### Task item
Repeat, exactly as written, the line with "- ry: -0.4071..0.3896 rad" and every line that follows it in the material below, ending with the last.

### Provided data

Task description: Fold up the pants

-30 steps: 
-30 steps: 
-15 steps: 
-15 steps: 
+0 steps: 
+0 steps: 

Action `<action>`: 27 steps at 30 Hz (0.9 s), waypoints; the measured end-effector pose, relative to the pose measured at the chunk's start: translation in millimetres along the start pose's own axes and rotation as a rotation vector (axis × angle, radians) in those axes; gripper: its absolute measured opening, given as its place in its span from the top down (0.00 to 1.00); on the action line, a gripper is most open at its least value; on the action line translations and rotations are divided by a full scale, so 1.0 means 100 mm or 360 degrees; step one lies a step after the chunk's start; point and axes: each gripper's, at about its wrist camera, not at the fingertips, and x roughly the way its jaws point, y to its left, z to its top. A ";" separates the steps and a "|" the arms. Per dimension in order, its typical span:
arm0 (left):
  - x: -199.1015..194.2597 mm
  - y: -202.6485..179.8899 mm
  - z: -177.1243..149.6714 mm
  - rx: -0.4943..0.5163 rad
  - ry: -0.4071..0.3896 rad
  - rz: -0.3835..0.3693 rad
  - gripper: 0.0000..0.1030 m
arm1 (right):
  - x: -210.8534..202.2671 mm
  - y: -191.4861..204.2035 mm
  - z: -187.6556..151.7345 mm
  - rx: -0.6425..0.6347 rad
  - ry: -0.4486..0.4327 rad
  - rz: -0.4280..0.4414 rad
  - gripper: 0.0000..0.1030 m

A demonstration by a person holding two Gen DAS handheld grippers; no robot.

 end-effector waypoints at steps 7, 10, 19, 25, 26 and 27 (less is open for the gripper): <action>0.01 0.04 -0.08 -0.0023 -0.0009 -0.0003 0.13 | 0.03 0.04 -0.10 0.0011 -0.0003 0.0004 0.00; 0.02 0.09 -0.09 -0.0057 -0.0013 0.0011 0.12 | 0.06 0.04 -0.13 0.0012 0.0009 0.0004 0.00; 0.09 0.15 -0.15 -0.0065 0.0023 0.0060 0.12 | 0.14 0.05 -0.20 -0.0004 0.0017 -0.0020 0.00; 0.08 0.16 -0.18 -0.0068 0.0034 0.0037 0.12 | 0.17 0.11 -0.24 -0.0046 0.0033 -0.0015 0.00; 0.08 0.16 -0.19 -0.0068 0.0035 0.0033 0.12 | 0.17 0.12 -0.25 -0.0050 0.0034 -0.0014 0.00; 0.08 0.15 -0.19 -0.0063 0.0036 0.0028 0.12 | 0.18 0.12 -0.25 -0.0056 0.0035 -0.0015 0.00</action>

### Result of this task
  - ry: -0.4071..0.3896 rad
  - rz: -0.3835..0.3693 rad
  - gripper: 0.0000..0.1030 m
arm1 (right):
  - x: -210.8534..202.2671 mm
  - y: -191.4861..204.2035 mm
  - z: -187.6556..151.7345 mm
  - rx: -0.6425..0.6347 rad
  - ry: -0.4486..0.4327 rad
  - rz: -0.4280..0.4414 rad
  - gripper: 0.0000..0.1030 m

A demonstration by a person holding two Gen DAS handheld grippers; no robot.

 end-effector waypoints at steps 7, 10, 19, 25, 26 and 27 (less is open for the gripper): <action>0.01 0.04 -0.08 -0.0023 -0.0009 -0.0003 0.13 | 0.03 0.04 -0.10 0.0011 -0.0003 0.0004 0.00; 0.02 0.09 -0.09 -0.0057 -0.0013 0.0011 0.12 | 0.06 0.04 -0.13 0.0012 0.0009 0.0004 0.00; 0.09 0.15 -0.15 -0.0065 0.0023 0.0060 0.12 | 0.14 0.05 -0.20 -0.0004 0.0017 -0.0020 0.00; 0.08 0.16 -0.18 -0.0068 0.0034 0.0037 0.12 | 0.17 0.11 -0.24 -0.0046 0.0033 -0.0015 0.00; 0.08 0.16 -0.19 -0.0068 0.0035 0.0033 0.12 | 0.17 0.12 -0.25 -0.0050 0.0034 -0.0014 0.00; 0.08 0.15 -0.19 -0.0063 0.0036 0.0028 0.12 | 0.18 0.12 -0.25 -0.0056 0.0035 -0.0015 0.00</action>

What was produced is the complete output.